[Nummer 6/7]
Inleiding
Precies tweehonderdvijftig jaar geleden stelde Pieter Teyler van der Hulst (1702-1778) zijn testament op. Hierin bepaalde hij dat zijn vermogen besteed moest worden aan de bevordering van kunst en wetenschappen. Onder meer werd Teylers Museum gebouwd, het oudste museum van Nederland, waarin de glorie van zijn tijd - de tijd van de Verlichting - tot uitdrukking zou worden gebracht. Ongetwijfeld was de Verlichting het juiste klimaat voor de enorme wetenschappelijke en technologische ontwikkeling, voor economische groei en globalisering, voor verbetering van de voedselvoorziening, hygiëne en medische zorg. Geen wonder dat men, althans in West-Europa, geloofde in maatschappelijke vooruitgang zoals ook Teylers Museum met trots laat zien.

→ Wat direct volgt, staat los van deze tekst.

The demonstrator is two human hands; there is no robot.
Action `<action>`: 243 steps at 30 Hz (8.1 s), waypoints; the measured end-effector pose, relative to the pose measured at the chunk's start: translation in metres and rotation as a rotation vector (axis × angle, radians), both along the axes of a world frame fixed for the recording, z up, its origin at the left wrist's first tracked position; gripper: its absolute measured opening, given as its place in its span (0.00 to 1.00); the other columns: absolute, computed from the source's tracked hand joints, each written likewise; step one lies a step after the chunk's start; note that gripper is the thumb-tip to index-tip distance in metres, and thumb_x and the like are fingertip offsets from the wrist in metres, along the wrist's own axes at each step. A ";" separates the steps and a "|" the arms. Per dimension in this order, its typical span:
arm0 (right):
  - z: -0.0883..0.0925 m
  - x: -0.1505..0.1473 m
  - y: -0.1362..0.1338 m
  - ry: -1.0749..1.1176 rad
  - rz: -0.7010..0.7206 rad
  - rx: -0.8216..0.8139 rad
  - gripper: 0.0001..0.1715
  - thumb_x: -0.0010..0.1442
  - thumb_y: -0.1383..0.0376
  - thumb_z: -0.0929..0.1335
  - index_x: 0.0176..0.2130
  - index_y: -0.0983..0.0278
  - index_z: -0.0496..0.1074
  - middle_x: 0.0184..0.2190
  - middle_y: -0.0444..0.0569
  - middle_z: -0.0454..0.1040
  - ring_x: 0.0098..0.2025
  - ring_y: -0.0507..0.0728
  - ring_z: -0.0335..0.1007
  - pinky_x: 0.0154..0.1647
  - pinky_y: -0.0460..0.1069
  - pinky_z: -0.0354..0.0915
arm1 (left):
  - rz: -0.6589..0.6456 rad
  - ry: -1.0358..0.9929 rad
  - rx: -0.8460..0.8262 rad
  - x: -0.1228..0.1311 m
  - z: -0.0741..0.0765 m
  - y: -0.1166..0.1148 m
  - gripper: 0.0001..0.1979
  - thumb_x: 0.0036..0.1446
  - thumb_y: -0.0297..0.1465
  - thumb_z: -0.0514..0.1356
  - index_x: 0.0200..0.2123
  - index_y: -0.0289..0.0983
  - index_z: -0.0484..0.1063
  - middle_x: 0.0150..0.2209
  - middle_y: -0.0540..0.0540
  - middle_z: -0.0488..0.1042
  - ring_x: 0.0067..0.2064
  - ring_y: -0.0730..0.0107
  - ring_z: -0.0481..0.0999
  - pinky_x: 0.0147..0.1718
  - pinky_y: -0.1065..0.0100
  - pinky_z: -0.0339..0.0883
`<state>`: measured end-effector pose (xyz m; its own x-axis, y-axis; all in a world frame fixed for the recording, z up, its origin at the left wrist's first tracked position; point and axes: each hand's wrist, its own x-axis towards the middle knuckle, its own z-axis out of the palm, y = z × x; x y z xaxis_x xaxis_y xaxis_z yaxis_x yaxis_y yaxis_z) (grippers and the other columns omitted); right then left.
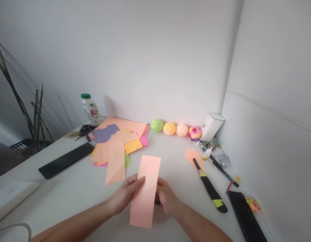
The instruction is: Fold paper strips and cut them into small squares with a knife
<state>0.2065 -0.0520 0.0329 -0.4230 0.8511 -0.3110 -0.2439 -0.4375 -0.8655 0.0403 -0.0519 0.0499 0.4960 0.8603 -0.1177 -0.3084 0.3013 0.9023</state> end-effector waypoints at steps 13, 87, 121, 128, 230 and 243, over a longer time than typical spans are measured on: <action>-0.003 -0.007 -0.002 0.063 0.129 -0.055 0.12 0.43 0.64 0.74 0.31 0.63 0.73 0.22 0.42 0.68 0.23 0.50 0.59 0.27 0.48 0.54 | 0.189 0.034 -0.163 0.001 0.001 0.003 0.21 0.50 0.50 0.63 0.28 0.36 0.69 0.24 0.46 0.75 0.25 0.66 0.73 0.25 0.68 0.65; -0.010 0.010 -0.004 -0.114 0.120 0.293 0.23 0.62 0.50 0.65 0.54 0.52 0.67 0.51 0.51 0.70 0.50 0.59 0.66 0.47 0.53 0.64 | 0.354 0.049 -0.055 -0.014 -0.016 0.028 0.15 0.53 0.40 0.62 0.37 0.38 0.63 0.31 0.48 0.73 0.32 0.64 0.75 0.28 0.65 0.70; -0.010 0.007 -0.005 -0.150 0.073 0.266 0.24 0.60 0.48 0.65 0.52 0.54 0.68 0.44 0.51 0.73 0.41 0.58 0.68 0.42 0.53 0.65 | 0.144 -0.066 -0.131 -0.015 -0.009 0.029 0.12 0.55 0.39 0.62 0.34 0.35 0.72 0.34 0.42 0.78 0.34 0.62 0.77 0.32 0.65 0.69; -0.018 0.008 -0.005 -0.121 0.079 0.224 0.25 0.57 0.45 0.67 0.49 0.54 0.70 0.29 0.45 0.67 0.28 0.54 0.64 0.27 0.49 0.64 | 0.184 -0.087 -0.260 -0.013 -0.001 0.030 0.13 0.48 0.38 0.67 0.31 0.34 0.72 0.29 0.43 0.76 0.29 0.63 0.76 0.29 0.65 0.68; -0.012 0.008 -0.005 -0.331 0.048 0.379 0.26 0.62 0.47 0.62 0.54 0.56 0.66 0.51 0.54 0.70 0.51 0.62 0.67 0.45 0.55 0.68 | 0.185 -0.018 -0.112 -0.014 0.001 0.025 0.13 0.53 0.40 0.63 0.32 0.35 0.73 0.32 0.43 0.77 0.32 0.62 0.77 0.31 0.65 0.69; -0.015 0.008 -0.005 -0.295 0.049 0.357 0.24 0.63 0.49 0.63 0.54 0.55 0.65 0.52 0.53 0.70 0.52 0.61 0.66 0.45 0.54 0.67 | 0.175 -0.034 -0.108 -0.014 -0.001 0.026 0.13 0.54 0.40 0.62 0.33 0.35 0.72 0.32 0.43 0.77 0.33 0.61 0.77 0.31 0.64 0.68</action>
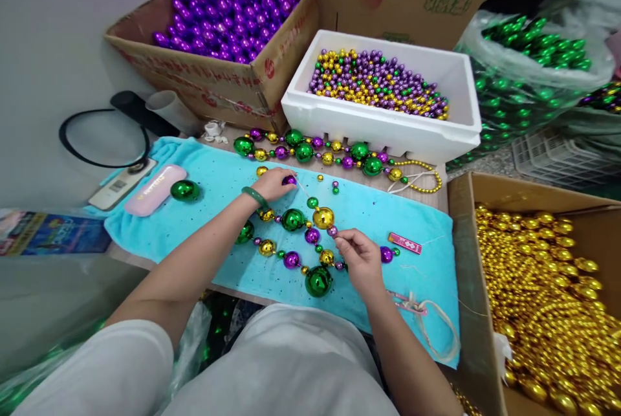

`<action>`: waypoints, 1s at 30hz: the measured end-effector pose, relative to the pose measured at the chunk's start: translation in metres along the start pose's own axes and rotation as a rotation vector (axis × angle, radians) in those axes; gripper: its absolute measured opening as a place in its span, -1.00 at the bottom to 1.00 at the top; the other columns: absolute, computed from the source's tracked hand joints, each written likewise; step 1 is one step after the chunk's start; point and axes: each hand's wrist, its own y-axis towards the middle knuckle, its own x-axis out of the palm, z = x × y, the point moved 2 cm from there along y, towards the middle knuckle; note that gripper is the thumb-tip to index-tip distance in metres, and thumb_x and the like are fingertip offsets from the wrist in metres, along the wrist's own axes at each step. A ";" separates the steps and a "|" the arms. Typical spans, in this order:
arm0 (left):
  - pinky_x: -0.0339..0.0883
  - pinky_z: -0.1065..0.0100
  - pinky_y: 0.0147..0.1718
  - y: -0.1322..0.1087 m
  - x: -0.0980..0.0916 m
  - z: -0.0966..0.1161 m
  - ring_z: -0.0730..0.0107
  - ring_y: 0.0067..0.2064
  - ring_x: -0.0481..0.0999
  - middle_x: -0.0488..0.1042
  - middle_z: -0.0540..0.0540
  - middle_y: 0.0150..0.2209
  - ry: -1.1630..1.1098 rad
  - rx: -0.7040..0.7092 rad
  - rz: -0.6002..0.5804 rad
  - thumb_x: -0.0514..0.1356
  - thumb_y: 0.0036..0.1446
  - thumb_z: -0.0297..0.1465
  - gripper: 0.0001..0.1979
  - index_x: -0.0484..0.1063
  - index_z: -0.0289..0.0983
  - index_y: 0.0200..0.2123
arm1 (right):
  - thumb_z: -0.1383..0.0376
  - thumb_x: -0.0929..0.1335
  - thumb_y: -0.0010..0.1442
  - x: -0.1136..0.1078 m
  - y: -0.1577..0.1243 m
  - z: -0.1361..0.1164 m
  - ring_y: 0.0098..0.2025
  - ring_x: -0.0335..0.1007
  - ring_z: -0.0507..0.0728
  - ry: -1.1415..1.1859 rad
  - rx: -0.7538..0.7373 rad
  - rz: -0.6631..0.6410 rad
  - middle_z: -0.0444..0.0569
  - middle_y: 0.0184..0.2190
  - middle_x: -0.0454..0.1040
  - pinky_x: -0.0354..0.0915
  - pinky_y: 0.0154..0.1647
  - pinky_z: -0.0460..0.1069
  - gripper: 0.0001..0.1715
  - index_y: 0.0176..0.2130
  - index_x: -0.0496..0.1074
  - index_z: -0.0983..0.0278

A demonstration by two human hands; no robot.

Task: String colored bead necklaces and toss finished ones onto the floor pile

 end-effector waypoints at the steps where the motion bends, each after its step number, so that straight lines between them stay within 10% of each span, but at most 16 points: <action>1: 0.12 0.23 0.15 0.002 0.002 0.002 0.10 -0.02 0.39 0.45 -0.07 -0.40 -0.028 -0.011 0.003 0.35 -0.40 -0.63 -0.72 0.49 -0.24 -0.52 | 0.16 0.44 -0.03 -0.001 -0.001 0.001 -0.59 0.10 -0.03 0.002 0.009 0.004 -0.16 -0.63 0.29 0.06 -0.60 -0.10 -0.78 -0.44 0.47 0.28; 12: 0.48 0.36 -0.26 -0.042 0.018 0.047 0.40 -0.34 0.55 0.48 -0.06 -0.48 -1.088 -0.336 -0.021 0.19 0.03 -0.51 -0.96 0.39 -0.34 -0.46 | 0.12 0.43 -0.07 0.000 0.000 0.008 -0.60 0.04 -0.04 -0.002 0.038 0.005 -0.16 -0.66 0.25 -0.03 -0.65 -0.11 -0.73 -0.48 0.46 0.28; 30: 0.46 0.40 -0.30 -0.057 0.023 0.058 0.39 -0.32 0.57 0.52 -0.05 -0.42 -1.057 -0.266 -0.039 0.24 -0.01 -0.53 -0.92 0.41 -0.32 -0.38 | 0.10 0.45 -0.10 -0.002 0.001 0.013 -0.57 0.11 -0.02 0.010 0.065 0.047 -0.13 -0.62 0.33 0.09 -0.57 -0.09 -0.70 -0.48 0.48 0.29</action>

Thans is er nauwelijks vooruitgangsgeloof: ‘De kaars van de Verlichting is opgebrand, de intellectueel zit op de reservebank, de stedelijke openbaarheid is een gezellig pretpark geworden, iedereen doet mee [...] en de vraag dient zich aan of we ons nog wel ergens druk over moeten maken’ (René Boomkens, De nieuwe wanorde, 2006). ‘De gedachte, recentelijk weer door velen geventileerd, dat onze beschaving op de Verlichting is gebaseerd, is een gotspe. Met de Verlichting begint juist de ondergang van de westerse beschaving, een proces waar wij middenin staan’ (Andreas Kinneging, Geografie van goed en kwaad, 2005).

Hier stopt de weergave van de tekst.